- WORK REQUEST
Go through the data below and return each line where the string "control" occurs.

- INPUT DATA
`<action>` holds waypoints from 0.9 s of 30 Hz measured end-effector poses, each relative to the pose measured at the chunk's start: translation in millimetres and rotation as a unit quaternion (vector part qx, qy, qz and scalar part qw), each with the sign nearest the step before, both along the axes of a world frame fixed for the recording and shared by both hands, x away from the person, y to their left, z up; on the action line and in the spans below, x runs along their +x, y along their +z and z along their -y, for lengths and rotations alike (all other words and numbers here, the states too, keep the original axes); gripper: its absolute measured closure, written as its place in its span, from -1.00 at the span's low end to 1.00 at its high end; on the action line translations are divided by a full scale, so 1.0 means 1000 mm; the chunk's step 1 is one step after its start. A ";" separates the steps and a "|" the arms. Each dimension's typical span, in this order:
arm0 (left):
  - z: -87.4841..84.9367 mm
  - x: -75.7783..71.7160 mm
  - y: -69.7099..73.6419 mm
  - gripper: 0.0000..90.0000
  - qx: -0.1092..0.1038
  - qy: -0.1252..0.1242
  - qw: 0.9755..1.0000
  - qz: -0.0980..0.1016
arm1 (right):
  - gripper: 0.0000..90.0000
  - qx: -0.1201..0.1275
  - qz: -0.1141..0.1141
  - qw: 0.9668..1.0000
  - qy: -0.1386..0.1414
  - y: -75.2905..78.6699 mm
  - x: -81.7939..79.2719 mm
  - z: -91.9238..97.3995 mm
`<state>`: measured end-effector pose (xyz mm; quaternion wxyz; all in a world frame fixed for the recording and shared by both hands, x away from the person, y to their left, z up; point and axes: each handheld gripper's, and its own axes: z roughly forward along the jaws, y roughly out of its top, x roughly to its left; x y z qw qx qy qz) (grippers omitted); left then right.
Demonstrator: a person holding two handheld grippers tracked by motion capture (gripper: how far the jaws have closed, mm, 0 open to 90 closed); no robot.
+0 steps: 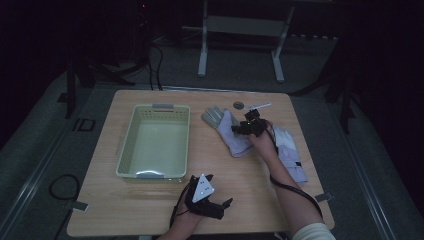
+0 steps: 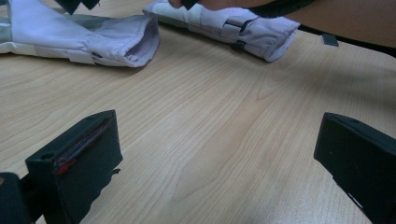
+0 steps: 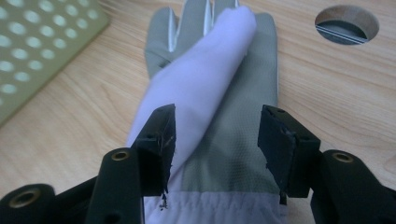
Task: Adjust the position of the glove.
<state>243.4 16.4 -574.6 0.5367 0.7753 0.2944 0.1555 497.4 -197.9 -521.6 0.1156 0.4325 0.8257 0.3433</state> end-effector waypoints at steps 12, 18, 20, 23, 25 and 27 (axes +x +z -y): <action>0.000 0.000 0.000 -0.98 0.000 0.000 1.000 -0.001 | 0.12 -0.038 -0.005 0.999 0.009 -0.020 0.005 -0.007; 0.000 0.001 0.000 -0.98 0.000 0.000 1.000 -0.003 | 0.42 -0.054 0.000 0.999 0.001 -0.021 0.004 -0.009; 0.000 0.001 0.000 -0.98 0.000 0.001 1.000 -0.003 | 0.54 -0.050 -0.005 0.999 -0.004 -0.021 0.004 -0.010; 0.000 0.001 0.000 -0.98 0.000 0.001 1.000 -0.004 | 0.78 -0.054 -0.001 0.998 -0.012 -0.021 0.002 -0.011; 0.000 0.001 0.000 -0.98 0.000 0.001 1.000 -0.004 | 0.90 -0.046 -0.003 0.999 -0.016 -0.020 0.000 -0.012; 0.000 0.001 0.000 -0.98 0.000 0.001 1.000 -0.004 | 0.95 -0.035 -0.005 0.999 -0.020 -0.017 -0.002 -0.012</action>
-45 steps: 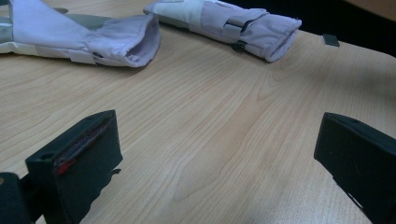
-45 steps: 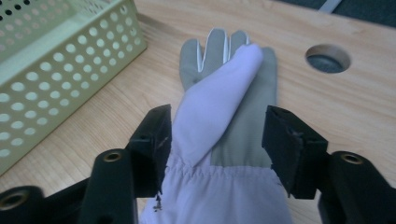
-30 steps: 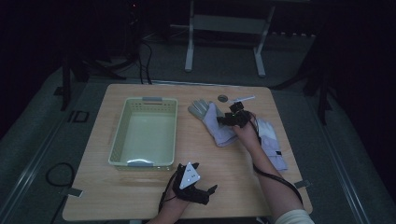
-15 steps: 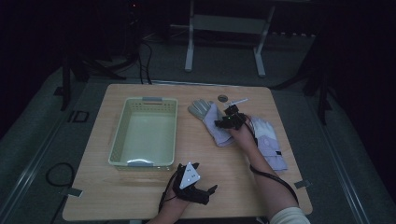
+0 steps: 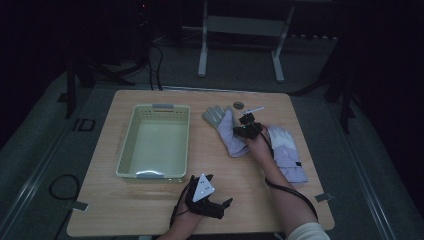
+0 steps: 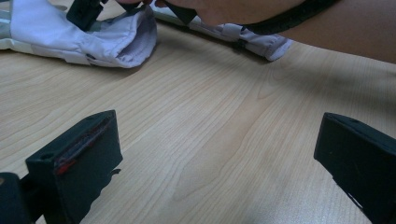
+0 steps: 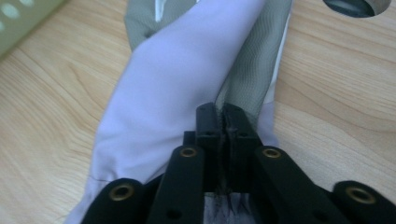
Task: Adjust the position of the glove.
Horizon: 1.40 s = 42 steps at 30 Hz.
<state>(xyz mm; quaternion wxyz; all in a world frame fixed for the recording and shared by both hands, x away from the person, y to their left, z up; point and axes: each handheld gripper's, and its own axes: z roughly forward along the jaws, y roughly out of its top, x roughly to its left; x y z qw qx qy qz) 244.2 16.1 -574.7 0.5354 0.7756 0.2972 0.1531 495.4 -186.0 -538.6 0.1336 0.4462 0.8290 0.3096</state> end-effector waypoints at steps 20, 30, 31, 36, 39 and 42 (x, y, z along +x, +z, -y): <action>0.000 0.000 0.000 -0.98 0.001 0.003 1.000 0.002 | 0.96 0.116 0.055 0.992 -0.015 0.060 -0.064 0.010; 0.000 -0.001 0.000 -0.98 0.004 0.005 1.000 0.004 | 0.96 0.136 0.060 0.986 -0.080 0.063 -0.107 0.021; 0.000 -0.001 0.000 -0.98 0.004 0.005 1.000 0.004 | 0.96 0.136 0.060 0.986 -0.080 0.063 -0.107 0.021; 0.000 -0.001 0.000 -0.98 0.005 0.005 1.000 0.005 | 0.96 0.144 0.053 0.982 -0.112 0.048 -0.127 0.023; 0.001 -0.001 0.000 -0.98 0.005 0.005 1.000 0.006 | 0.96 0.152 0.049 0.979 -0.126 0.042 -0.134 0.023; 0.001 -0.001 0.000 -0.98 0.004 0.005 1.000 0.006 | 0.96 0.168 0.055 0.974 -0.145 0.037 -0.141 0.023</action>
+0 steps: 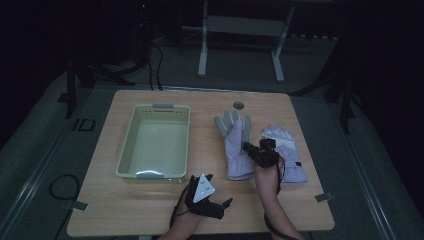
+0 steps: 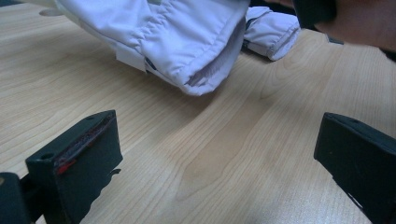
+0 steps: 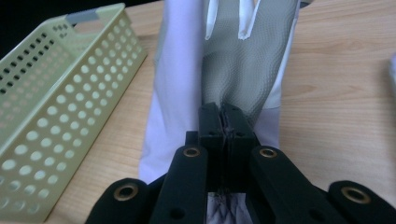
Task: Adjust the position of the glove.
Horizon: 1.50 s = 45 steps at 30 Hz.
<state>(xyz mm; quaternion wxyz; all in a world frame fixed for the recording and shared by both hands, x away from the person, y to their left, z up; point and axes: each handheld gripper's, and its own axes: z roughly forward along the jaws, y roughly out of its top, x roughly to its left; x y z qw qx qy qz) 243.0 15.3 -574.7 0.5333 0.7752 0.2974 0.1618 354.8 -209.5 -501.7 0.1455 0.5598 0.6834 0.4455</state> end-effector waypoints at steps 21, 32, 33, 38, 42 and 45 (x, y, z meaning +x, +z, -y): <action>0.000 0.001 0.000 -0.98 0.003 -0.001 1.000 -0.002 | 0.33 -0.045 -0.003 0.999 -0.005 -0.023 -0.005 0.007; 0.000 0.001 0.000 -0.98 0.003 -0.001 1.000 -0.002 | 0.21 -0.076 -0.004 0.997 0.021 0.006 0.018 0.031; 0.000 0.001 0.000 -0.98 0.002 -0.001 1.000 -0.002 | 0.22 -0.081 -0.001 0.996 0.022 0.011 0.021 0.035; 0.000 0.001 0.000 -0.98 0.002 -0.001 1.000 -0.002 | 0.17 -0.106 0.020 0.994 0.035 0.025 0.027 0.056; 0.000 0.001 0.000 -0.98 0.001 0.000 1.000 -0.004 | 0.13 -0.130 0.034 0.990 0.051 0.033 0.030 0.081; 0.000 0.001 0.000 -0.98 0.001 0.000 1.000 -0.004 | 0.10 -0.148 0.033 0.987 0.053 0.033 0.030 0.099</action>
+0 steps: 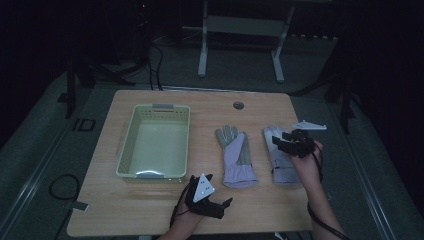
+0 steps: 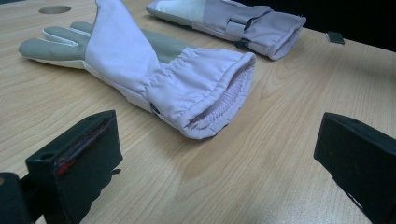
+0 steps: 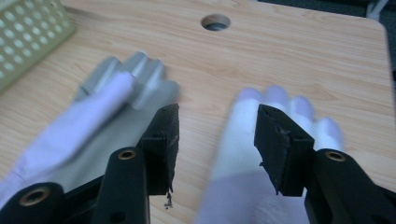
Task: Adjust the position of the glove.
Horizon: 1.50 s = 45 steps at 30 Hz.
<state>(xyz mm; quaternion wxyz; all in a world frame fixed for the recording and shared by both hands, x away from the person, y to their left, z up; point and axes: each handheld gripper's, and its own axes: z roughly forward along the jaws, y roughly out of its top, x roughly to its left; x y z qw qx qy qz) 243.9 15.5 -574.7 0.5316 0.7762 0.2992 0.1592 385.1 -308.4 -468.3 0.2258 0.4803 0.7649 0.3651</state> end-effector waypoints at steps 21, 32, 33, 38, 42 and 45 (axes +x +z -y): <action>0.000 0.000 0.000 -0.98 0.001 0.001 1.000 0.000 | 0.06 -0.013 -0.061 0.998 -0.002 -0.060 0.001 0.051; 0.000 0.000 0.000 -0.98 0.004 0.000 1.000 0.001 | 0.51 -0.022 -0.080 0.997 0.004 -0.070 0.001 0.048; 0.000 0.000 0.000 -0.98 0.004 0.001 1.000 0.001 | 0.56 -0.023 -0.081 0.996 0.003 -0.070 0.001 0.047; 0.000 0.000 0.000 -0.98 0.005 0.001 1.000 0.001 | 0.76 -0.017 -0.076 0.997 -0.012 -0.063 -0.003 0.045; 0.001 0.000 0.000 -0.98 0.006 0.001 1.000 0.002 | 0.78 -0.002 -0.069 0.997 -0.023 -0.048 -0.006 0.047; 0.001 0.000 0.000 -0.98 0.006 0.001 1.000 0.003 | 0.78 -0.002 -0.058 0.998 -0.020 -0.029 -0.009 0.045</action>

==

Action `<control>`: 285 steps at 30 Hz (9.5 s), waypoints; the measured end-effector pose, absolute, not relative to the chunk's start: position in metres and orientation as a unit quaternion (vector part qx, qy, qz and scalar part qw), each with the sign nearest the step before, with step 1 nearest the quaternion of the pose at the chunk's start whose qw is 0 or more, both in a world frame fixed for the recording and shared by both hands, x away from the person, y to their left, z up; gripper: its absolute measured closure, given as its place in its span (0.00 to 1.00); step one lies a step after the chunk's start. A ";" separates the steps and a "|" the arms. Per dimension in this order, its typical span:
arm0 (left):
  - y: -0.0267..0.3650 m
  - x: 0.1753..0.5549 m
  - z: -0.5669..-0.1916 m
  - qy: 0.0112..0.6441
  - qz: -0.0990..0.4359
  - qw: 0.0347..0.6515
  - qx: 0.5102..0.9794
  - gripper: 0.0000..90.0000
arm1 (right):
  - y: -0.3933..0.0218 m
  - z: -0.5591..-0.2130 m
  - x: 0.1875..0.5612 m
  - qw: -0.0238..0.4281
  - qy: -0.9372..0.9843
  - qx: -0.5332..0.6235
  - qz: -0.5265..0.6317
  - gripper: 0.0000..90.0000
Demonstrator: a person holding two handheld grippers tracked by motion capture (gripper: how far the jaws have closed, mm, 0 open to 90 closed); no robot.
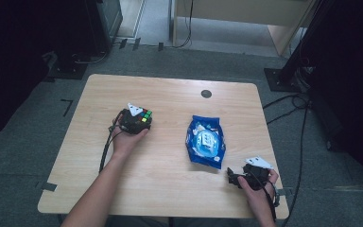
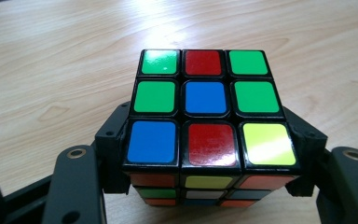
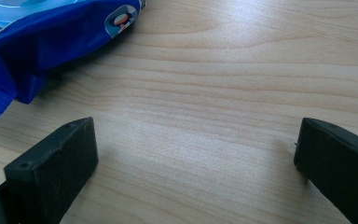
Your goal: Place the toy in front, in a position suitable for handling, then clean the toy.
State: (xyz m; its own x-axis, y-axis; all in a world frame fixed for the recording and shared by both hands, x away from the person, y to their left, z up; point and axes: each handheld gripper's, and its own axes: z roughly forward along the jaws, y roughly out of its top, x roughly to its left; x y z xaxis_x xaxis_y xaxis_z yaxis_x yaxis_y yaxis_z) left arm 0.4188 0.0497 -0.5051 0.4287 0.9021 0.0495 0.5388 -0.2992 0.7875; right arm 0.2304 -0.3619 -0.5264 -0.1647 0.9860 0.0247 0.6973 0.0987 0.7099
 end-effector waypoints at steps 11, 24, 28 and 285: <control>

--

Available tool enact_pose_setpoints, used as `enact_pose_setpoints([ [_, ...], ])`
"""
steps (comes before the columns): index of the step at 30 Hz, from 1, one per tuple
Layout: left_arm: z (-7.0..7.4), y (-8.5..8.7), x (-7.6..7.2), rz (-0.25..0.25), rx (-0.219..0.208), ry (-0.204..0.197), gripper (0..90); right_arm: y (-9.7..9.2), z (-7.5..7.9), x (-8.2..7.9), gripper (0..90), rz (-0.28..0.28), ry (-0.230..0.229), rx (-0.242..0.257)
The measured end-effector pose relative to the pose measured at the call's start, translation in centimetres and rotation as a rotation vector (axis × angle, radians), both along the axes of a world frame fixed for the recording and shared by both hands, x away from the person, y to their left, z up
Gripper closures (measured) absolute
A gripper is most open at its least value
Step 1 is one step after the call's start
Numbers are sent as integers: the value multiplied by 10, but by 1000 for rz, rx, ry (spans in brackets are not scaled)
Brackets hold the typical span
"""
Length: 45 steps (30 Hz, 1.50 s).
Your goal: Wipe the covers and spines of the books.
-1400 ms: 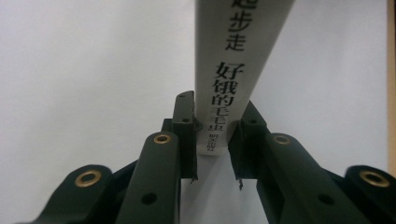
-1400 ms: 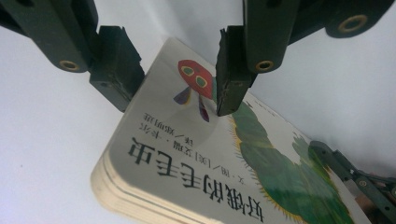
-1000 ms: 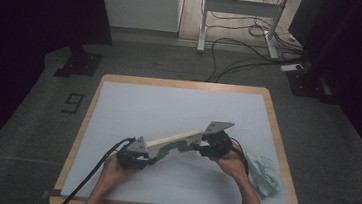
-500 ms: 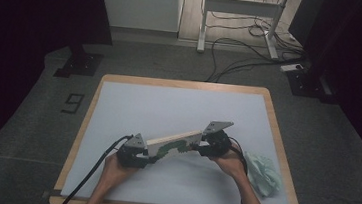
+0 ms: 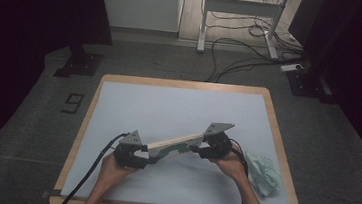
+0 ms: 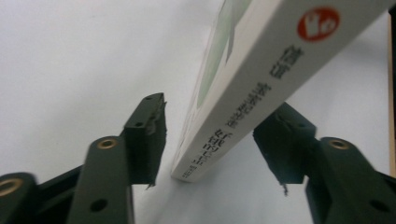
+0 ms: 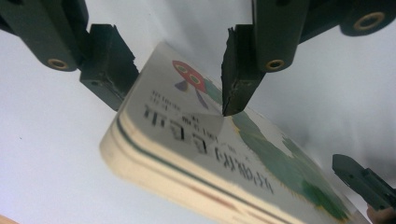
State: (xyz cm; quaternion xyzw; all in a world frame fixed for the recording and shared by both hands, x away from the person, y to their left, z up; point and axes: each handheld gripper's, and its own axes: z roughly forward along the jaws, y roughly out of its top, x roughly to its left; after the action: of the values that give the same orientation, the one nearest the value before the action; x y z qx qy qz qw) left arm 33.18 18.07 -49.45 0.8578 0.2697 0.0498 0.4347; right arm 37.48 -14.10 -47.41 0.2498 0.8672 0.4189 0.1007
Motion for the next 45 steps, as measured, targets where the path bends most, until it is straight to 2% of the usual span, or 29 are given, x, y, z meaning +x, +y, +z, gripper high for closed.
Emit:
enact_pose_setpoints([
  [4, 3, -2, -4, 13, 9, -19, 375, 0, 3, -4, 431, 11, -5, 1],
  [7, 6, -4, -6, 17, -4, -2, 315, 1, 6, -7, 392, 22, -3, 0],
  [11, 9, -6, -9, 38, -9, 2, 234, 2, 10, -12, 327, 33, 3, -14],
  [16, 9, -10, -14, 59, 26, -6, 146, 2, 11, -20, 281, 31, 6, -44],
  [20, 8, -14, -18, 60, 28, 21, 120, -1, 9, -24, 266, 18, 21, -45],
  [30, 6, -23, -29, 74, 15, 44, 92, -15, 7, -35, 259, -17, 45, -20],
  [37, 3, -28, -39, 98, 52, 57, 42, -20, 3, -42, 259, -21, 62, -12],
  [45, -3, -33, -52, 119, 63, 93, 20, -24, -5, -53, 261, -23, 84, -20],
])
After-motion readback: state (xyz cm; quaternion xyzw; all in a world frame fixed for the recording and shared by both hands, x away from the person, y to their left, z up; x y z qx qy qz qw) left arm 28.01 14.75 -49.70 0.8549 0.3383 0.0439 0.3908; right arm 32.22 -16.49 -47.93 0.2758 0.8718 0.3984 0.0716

- TASK ANSWER
Action `<control>`: 285 steps at 30 Hz (9.5 s), waypoints; the measured end-effector pose, absolute, not relative to the chunk's start: position in metres and orientation as a unit quaternion (vector part qx, qy, qz and scalar part qw), each with the sign nearest the step before, with step 1 nearest the quaternion of the pose at the chunk's start whose qw is 0 or more, both in a world frame fixed for the recording and shared by both hands, x away from the person, y to their left, z up; gripper: its absolute measured closure, given as its place in its span (0.00 to 1.00); step one lies a step after the chunk's start. A ";" separates the steps and a "|" the arms. Per dimension in this order, its typical span:
 end-effector waypoints at steps 11, 24, 28 and 285: <control>

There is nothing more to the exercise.